Is 30x12x12 20 gallon good for a robo/winterwhite hamster? Thanks so much  Would you recommend Oxbow or Vitasmart for hamster food? I plan on getting care fresh. 
In your opinion, are robo hamsters friendly or are they more "viewing pets" ?


----------



## Kiren

30x12x12 would be alright, but if you could get bigger then I would advise you do. Robos are very active and love to explore.

Those are both good foods. You can always buy both and feed 50/50 for a bit of variety, supplementing with some fresh foods occasionally.

As for handling, it depends. If you handle the hamster from a young age and frequently (daily at least) they can become very friendly, but remember they're always on the go so not as handle able as other species. I have had some extremely tame robos but some that were only handled when necessary, as they hated it.


----------



## PocketHamster

Kiren said:


> 30x12x12 would be alright, but if you could get bigger then I would advise you do. Robos are very active and love to explore.
> 
> Those are both good foods. You can always buy both and feed 50/50 for a bit of variety, supplementing with some fresh foods occasionally.
> 
> As for handling, it depends. If you handle the hamster from a young age and frequently (daily at least) they can become very friendly, but remember they're always on the go so not as handle able as other species. I have had some extremely tame robos but some that were only handled when necessary, as they hated it.


Would the 20 gallon be okay for a winter white hamster? I've heard they're sweet and I'm hoping to get one. Also, how long should I leave my hamster in its cage before trying to tame it?


----------



## Kiren

Yes, a 20 gallon long is the minimum for all species of hamsters. The care is very similar between WWs and robos as well, only WWs tend to be more handleable than robos. They can be slightly nippy in the beginning but getting them from a good breeder should mean that they're used to being handled.

Leave the hamster at least a day. If it is used to being handled you should be able to start tempting it with treats after that, but if it appears stressed or scared then leave it a bit longer. I've had some hamsters tamed within a couple of days, but others can take weeks.


----------



## PocketHamster

Okay, that sounds great  They aren't too nippy though right?
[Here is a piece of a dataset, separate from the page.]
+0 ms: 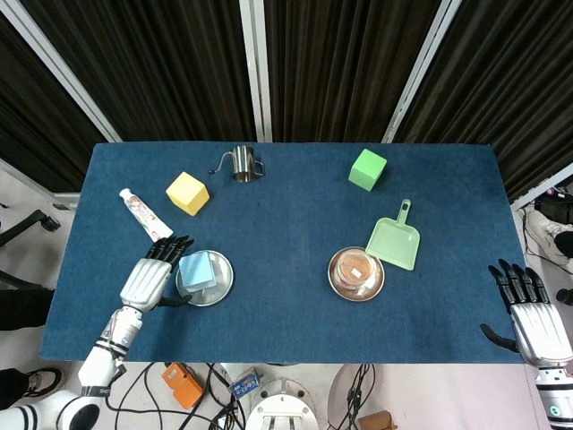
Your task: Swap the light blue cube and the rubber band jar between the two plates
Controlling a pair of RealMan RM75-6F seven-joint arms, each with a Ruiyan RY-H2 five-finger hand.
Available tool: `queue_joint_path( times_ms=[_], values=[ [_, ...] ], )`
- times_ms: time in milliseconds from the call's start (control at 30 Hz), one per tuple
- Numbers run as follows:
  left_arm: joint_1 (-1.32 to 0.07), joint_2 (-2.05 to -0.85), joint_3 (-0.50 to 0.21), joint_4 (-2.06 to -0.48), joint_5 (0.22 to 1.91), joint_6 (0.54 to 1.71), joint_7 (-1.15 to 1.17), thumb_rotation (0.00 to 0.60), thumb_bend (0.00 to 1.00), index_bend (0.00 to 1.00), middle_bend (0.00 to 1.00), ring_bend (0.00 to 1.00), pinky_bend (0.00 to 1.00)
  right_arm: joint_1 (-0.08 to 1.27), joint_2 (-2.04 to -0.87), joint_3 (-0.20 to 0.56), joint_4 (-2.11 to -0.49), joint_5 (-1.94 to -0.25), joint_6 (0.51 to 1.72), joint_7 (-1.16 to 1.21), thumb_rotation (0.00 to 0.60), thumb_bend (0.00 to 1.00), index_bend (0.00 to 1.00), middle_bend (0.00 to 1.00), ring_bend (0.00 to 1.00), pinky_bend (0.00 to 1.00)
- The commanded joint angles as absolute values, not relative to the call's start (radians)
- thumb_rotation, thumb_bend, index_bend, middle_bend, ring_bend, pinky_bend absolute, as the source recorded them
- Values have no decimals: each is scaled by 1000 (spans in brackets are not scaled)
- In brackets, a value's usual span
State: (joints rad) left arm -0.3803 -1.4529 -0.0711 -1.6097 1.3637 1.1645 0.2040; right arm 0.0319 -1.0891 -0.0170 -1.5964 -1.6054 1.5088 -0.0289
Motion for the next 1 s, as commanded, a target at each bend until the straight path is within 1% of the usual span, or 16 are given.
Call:
queue_joint_path(
  times_ms=[33,100,167,200,233,300,333,367,467,567,667,767,867,900,1000],
  values=[
    [-418,-1525,-122,-1599,1232,1124,331,600,95,80,60,58,157,34,-1086,-15,-1595,-1605,1507,-24,600,323,0,0,0,0],
    [-419,-1545,-134,-1585,1202,1137,352,600,99,147,129,146,250,35,-1085,-15,-1594,-1606,1506,-22,600,323,0,0,0,0],
    [-418,-1559,-142,-1578,1187,1150,360,600,133,263,280,318,386,34,-1084,-16,-1594,-1607,1507,-21,600,323,0,0,0,0],
    [-418,-1571,-147,-1572,1188,1163,358,600,152,307,331,373,423,33,-1084,-16,-1594,-1608,1509,-20,600,323,0,0,0,0],
    [-419,-1577,-149,-1568,1191,1170,357,600,183,376,403,445,476,32,-1084,-15,-1594,-1608,1511,-19,600,322,0,0,0,0],
    [-422,-1592,-154,-1562,1207,1190,352,600,249,485,507,543,550,30,-1084,-15,-1593,-1608,1515,-16,600,322,0,0,0,0],
    [-424,-1598,-156,-1561,1221,1201,348,600,294,531,553,584,582,29,-1083,-15,-1593,-1607,1515,-15,600,323,0,0,0,0],
    [-428,-1606,-159,-1558,1242,1216,343,600,329,555,580,608,598,29,-1083,-14,-1593,-1606,1515,-15,600,323,0,0,0,0],
    [-445,-1624,-170,-1560,1283,1237,340,600,400,587,616,631,614,30,-1084,-13,-1593,-1605,1513,-16,600,323,0,0,0,0],
    [-496,-1662,-205,-1551,1307,1228,370,600,428,593,622,637,618,33,-1085,-13,-1594,-1601,1503,-22,600,323,0,0,0,0],
    [-560,-1725,-246,-1505,1297,1199,424,600,430,594,623,636,618,36,-1085,-12,-1596,-1600,1497,-24,600,323,0,0,0,0],
    [-628,-1807,-283,-1433,1251,1147,476,600,420,593,622,631,618,36,-1082,-10,-1596,-1595,1497,-16,600,323,0,0,0,0],
    [-678,-1877,-292,-1363,1206,1106,521,600,383,591,616,622,618,38,-1077,-6,-1594,-1588,1493,-1,600,323,0,0,0,0],
    [-686,-1891,-290,-1351,1195,1098,531,600,368,581,610,618,615,39,-1075,-6,-1592,-1587,1490,3,600,323,0,0,0,0],
    [-704,-1919,-282,-1321,1175,1083,554,600,310,505,551,586,587,42,-1071,-7,-1590,-1588,1484,12,600,323,0,0,0,0]
  ],
)
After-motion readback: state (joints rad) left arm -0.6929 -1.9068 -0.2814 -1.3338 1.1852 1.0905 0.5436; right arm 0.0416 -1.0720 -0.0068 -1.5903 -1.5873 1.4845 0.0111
If so, can I tame the habit out?


----------



## Kiren

No, they don't tend to be too nippy and it's only a few hamsters that are nippy, usually the ones from pet stores that aren't handled. It's very easy to get most hamsters used to handling, but a bigger cage in my experience helps the hamster to be calmer and therefore helps taming.

Of course, if you get a hamster from a good breeder it should be used to being handled.


----------



## PocketHamster

Kiren said:


> No, they don't tend to be too nippy and it's only a few hamsters that are nippy, usually the ones from pet stores that aren't handled. It's very easy to get most hamsters used to handling, but a bigger cage in my experience helps the hamster to be calmer and therefore helps taming.
> 
> Of course, if you get a hamster from a good breeder it should be used to being handled.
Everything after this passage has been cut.